Fodor opted for symbolic representations
(as the vehicles for the language of thought) very early on, because the
resemblance theory of representations
was completely inadequate to account for “propositional attitudes”, like
beliefs or wishes about some state of affair. This conception generated the “functional
role semantics” with all sorts of paradoxes and Fodor is both an honest man and
enough sharp-eyed to admit the difficulties, which many of his followers (Like
Susan Schneider and Richard Samuels) have not wanted to do.
There is a marvellous debate between Steven
Pinker and Jerry Fodor in 2005 about how to understand the workings of the
mind. Fodor’s “The mind doesn’t work that way” was a critique of the classical
computational approach, stimulated by Pinker’s book “How the mind works”

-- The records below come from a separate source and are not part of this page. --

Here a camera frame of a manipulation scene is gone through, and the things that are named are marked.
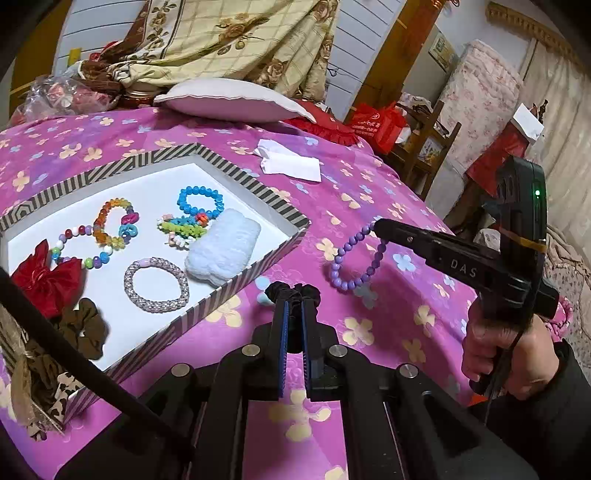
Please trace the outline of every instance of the brown scrunchie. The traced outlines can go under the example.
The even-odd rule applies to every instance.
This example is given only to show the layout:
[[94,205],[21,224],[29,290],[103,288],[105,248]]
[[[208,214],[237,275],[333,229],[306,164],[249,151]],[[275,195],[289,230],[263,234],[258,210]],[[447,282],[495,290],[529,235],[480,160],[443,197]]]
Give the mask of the brown scrunchie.
[[[54,327],[88,360],[98,360],[103,356],[108,331],[92,300],[80,299],[78,310],[64,309]],[[57,377],[65,370],[35,340],[30,339],[25,349],[28,366],[33,373],[31,393],[42,405],[51,406],[55,401]]]

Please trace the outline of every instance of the black sleeve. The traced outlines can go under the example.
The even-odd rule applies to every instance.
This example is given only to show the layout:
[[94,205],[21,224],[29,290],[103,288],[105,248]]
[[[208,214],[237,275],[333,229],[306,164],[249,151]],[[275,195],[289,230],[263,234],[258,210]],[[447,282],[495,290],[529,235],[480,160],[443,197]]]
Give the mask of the black sleeve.
[[[542,392],[520,401],[494,400],[488,428],[538,472],[541,480],[587,478],[591,459],[591,387],[570,345],[554,344],[556,376]],[[482,417],[485,404],[470,408]]]

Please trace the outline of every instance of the human hand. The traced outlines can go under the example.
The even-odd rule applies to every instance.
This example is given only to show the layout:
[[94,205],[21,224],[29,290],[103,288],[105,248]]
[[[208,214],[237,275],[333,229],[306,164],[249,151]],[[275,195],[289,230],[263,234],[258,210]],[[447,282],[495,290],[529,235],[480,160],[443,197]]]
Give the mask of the human hand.
[[[509,348],[517,332],[483,318],[479,300],[470,307],[468,319],[462,341],[462,372],[478,382],[481,374],[492,372],[497,347]],[[559,364],[550,332],[540,317],[534,315],[530,328],[513,350],[511,373],[504,387],[515,398],[525,400],[545,388],[556,375]]]

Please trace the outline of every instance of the purple beaded bracelet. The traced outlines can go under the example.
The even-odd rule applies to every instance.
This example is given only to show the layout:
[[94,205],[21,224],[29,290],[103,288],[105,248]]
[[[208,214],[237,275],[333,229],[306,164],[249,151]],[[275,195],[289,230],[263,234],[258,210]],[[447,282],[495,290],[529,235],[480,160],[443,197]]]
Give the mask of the purple beaded bracelet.
[[357,232],[354,236],[349,237],[349,241],[339,248],[338,255],[335,257],[335,261],[331,265],[330,278],[335,288],[339,288],[342,291],[354,290],[360,287],[365,282],[369,281],[370,277],[375,273],[379,267],[379,263],[384,258],[384,252],[386,251],[387,240],[381,239],[378,245],[378,251],[374,255],[374,261],[371,262],[371,266],[367,268],[365,273],[354,280],[344,281],[339,277],[340,266],[343,264],[345,254],[353,250],[353,246],[358,242],[362,242],[366,235],[374,229],[374,222],[364,226],[361,231]]

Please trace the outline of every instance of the bed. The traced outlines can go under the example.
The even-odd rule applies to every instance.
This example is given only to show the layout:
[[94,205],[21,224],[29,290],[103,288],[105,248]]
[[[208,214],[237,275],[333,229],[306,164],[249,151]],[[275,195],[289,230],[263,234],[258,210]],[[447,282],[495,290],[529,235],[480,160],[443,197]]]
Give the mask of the bed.
[[[261,138],[320,159],[322,182],[265,175],[260,158],[252,154]],[[467,310],[475,299],[471,288],[426,267],[422,259],[396,245],[388,246],[374,280],[359,291],[343,294],[328,282],[336,248],[374,219],[394,218],[449,233],[363,141],[343,147],[281,122],[210,121],[152,107],[50,118],[0,133],[0,212],[110,161],[194,142],[259,177],[307,215],[311,227],[299,247],[124,381],[124,388],[139,395],[178,362],[200,367],[248,343],[255,326],[271,321],[272,306],[264,290],[280,280],[320,289],[319,320],[336,328],[341,343],[388,367],[410,361],[451,396],[467,402],[470,390],[460,363]],[[361,272],[371,263],[379,241],[367,240],[347,257],[352,271]],[[245,479],[347,478],[339,404],[312,404],[305,397],[301,357],[290,355],[284,398],[279,403],[252,403],[249,408]],[[35,442],[14,422],[9,378],[4,365],[0,366],[0,419],[43,479],[52,479],[117,415],[114,408],[98,401],[68,424],[65,435],[51,432],[44,442]]]

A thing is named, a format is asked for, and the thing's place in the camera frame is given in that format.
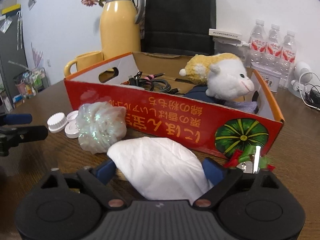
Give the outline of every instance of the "yellow mug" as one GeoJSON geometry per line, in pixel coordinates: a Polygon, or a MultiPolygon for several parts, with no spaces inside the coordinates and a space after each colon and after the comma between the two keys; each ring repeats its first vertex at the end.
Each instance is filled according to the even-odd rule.
{"type": "Polygon", "coordinates": [[[102,51],[92,51],[77,56],[64,67],[64,76],[71,75],[71,66],[76,64],[77,71],[90,67],[103,61],[102,51]]]}

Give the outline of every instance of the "white bottle cap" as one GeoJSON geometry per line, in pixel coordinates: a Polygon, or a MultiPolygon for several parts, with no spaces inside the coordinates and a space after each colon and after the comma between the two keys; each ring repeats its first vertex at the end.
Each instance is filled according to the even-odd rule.
{"type": "Polygon", "coordinates": [[[68,122],[71,122],[71,121],[75,120],[76,117],[78,116],[78,113],[79,113],[78,110],[72,111],[71,113],[69,113],[69,114],[67,115],[67,120],[68,120],[68,122]]]}
{"type": "Polygon", "coordinates": [[[71,139],[75,139],[79,137],[79,130],[77,127],[76,120],[71,121],[67,124],[67,126],[64,129],[66,136],[71,139]]]}
{"type": "Polygon", "coordinates": [[[263,21],[263,20],[256,19],[256,23],[257,23],[257,24],[264,25],[264,21],[263,21]]]}
{"type": "Polygon", "coordinates": [[[280,30],[280,26],[277,25],[277,24],[271,24],[271,28],[272,28],[272,29],[275,29],[275,30],[277,30],[277,31],[280,30]]]}
{"type": "Polygon", "coordinates": [[[293,32],[293,31],[287,31],[287,34],[288,34],[288,35],[291,35],[291,36],[293,36],[293,37],[296,35],[296,33],[293,32]]]}
{"type": "Polygon", "coordinates": [[[60,132],[67,125],[68,121],[64,113],[56,113],[48,121],[49,131],[52,133],[60,132]]]}

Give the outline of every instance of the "red cardboard box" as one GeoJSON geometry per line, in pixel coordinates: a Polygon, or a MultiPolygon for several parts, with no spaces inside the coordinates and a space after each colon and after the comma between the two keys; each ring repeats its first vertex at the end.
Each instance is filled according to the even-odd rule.
{"type": "Polygon", "coordinates": [[[85,103],[108,101],[113,106],[127,108],[127,127],[168,137],[187,148],[226,158],[231,157],[236,149],[260,145],[262,155],[266,154],[284,125],[284,118],[256,70],[248,69],[256,91],[238,100],[257,101],[257,114],[120,85],[138,71],[146,75],[166,73],[161,78],[166,79],[172,88],[186,93],[194,85],[182,80],[179,70],[190,58],[127,53],[76,72],[66,77],[64,82],[74,110],[85,103]],[[113,76],[101,79],[111,68],[114,69],[113,76]]]}

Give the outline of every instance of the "gray handle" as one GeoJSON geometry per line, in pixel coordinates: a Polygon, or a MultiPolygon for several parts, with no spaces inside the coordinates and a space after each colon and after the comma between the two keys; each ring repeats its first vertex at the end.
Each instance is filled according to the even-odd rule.
{"type": "Polygon", "coordinates": [[[144,0],[139,0],[138,13],[134,18],[135,24],[138,24],[142,20],[143,12],[144,12],[144,0]]]}

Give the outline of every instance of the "yellow thermos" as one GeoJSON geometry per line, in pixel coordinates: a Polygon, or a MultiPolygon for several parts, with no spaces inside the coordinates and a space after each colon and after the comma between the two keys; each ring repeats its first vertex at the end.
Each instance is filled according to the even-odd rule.
{"type": "Polygon", "coordinates": [[[100,19],[105,60],[127,52],[141,51],[139,22],[143,12],[144,0],[139,0],[138,12],[131,0],[106,0],[100,19]]]}

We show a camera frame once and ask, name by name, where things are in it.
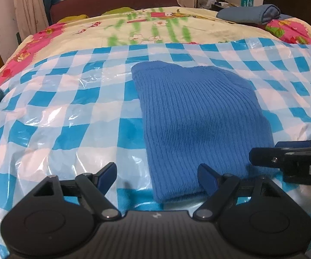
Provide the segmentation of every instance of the bed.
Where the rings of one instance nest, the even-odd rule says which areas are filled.
[[[45,176],[73,179],[108,162],[118,178],[106,196],[123,213],[192,213],[204,201],[153,200],[131,76],[134,64],[152,60],[233,71],[253,86],[274,142],[311,139],[311,45],[177,6],[54,24],[24,40],[0,70],[0,222]],[[274,181],[311,216],[310,186],[284,183],[280,173]],[[0,258],[7,255],[0,236]]]

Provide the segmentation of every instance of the yellow pillow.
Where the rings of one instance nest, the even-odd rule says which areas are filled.
[[[134,9],[129,8],[129,7],[122,7],[122,8],[117,8],[113,9],[111,11],[105,12],[102,15],[108,15],[108,14],[116,14],[116,13],[127,13],[127,12],[132,12]]]
[[[76,15],[76,16],[67,16],[64,19],[61,19],[59,22],[57,23],[69,23],[69,22],[74,22],[74,21],[78,21],[78,20],[83,20],[83,19],[89,19],[89,16],[82,14],[82,15]]]

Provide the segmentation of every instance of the green pillow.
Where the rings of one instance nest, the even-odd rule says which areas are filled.
[[[113,9],[111,11],[105,12],[102,15],[108,15],[108,14],[116,14],[116,13],[127,13],[127,12],[132,12],[134,9],[129,8],[129,7],[122,7],[122,8],[117,8]]]

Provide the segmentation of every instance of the screw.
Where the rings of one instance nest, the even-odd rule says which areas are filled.
[[[200,209],[198,211],[196,211],[196,216],[198,216],[199,218],[205,219],[205,218],[209,218],[213,215],[213,212],[211,212],[208,209]]]
[[[105,218],[114,218],[116,216],[118,216],[119,212],[113,208],[108,208],[108,209],[105,209],[103,210],[102,212],[102,215],[105,217]]]

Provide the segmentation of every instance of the blue and white checkered tablecloth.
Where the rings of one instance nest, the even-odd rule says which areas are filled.
[[[162,60],[215,65],[250,81],[274,141],[311,139],[311,46],[270,39],[218,44],[149,44],[64,53],[30,66],[2,89],[0,104],[0,222],[39,181],[97,172],[116,162],[107,193],[121,211],[193,211],[200,200],[157,204],[131,67]],[[279,183],[311,214],[311,191]],[[7,255],[0,236],[0,257]]]

(1997). It took Pinker five years to defend his evolutionary account of
cognitive processes in the paper published in Mind and Language. You can
retrieve it at Pinker’s home page. Fodor’s response in the same issue is, again,
most exhilarating but it is sadly locked up in Wiley’s archives from which you cannot get it for free unless you have an institutional access.
First, Fodor shows how the syntactic and “local”

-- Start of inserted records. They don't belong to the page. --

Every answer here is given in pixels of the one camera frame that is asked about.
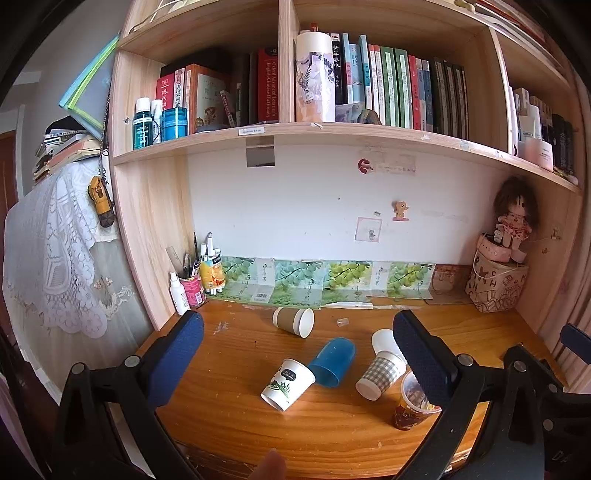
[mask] red dictionary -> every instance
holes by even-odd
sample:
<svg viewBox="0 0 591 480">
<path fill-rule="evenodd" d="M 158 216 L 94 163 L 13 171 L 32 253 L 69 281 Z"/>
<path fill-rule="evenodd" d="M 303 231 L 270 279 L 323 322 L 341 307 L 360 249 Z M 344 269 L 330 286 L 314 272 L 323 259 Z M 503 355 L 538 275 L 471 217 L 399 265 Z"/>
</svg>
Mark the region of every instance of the red dictionary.
<svg viewBox="0 0 591 480">
<path fill-rule="evenodd" d="M 162 100 L 162 110 L 173 107 L 174 73 L 170 73 L 156 82 L 156 100 Z"/>
<path fill-rule="evenodd" d="M 279 120 L 279 62 L 276 48 L 262 48 L 258 54 L 258 120 Z"/>
<path fill-rule="evenodd" d="M 413 91 L 413 128 L 421 129 L 421 103 L 418 97 L 417 59 L 408 56 L 408 69 L 410 70 L 410 85 Z"/>
</svg>

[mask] wooden desk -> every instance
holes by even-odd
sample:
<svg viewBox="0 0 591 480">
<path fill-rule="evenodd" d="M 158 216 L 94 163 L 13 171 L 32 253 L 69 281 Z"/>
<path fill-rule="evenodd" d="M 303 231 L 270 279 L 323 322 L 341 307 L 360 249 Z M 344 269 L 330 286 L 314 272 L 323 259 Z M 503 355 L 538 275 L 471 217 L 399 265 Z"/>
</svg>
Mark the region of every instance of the wooden desk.
<svg viewBox="0 0 591 480">
<path fill-rule="evenodd" d="M 415 305 L 415 315 L 455 354 L 469 353 L 481 365 L 502 367 L 505 351 L 522 342 L 536 357 L 547 359 L 564 381 L 549 351 L 515 311 L 483 314 L 472 305 L 404 304 Z M 222 301 L 199 309 L 205 321 L 203 343 L 170 402 L 157 410 L 169 434 L 186 446 L 194 464 L 243 478 L 271 448 L 285 457 L 290 477 L 367 478 L 398 472 L 434 419 L 408 432 L 390 425 L 400 380 L 376 402 L 355 390 L 375 356 L 372 334 L 392 328 L 397 310 L 317 310 L 307 339 L 273 327 L 273 311 Z M 338 327 L 343 317 L 349 324 Z M 139 354 L 177 320 L 173 316 L 154 332 Z M 337 336 L 357 348 L 339 387 L 312 385 L 285 413 L 262 400 L 261 391 L 284 358 L 307 364 Z M 479 405 L 459 452 L 473 444 L 485 410 Z"/>
</svg>

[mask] door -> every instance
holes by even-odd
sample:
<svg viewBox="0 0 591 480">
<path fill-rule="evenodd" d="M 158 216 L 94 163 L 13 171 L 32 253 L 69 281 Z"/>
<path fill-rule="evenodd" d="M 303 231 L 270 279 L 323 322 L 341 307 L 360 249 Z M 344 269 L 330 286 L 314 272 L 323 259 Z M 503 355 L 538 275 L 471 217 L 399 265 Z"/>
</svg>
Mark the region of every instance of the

meaning of symbolic representations inevitably cause problems. He also shows
how cognitive science tries to account for these by the massive modularity
models and by calling evolutionary accounts to help (as Pinker does). Fodor's conclusion
is very straightforward: “So how does
the mind work? I don’t
know. You don’t know. Pinker doesn’t know. And, I rather suspect, such is the
current state of the art, that if God were to tell us, we wouldn’t understand him.”
Samuels admits five years later that Fodor’s
view of the state of art in cognitive science is accurate. However, he does not
want to explain it as the inherent (logical) flaws in the paradigm as Fodor
did. He regards it mainly as an empirically solvable problem once the
methodological difficulties in studying reasoning have been cleared away. Why
is Samuels reluctant to admit the logical problem? He provides the answer, partly in
a footnote. I am astonished how often important insights are buried in
footnotes. Perhaps they are too dangerous to be inserted in the main line of
argument. Here it is: “...if one seeks
to provide a substantive general explanation of failures in cognitive
science [to explain the problem of
relevance], then the most obvious option is to reject the mechanistic
assumption. [The
footnote: this is the position that
Descartes (1637) famously adopts in the Discourse on method; and for
surprisingly similar reasons. Roughly, he thinks that it is impossible to
provide a mechanistic account of reason].
If
our only alternative to computational, connectionist, dynamic systems etc. models of
cognitive processes is to revert back to Cartesian dualism, it is obvious that
we must go on trying to fit these models to the mind and hope that
improved ways of doing so will eventually get us out of the danger. I do not think we have to renounce a monistic account
of the mind. We only have to renounce the representationist accounts of the “tokens
in the brain”.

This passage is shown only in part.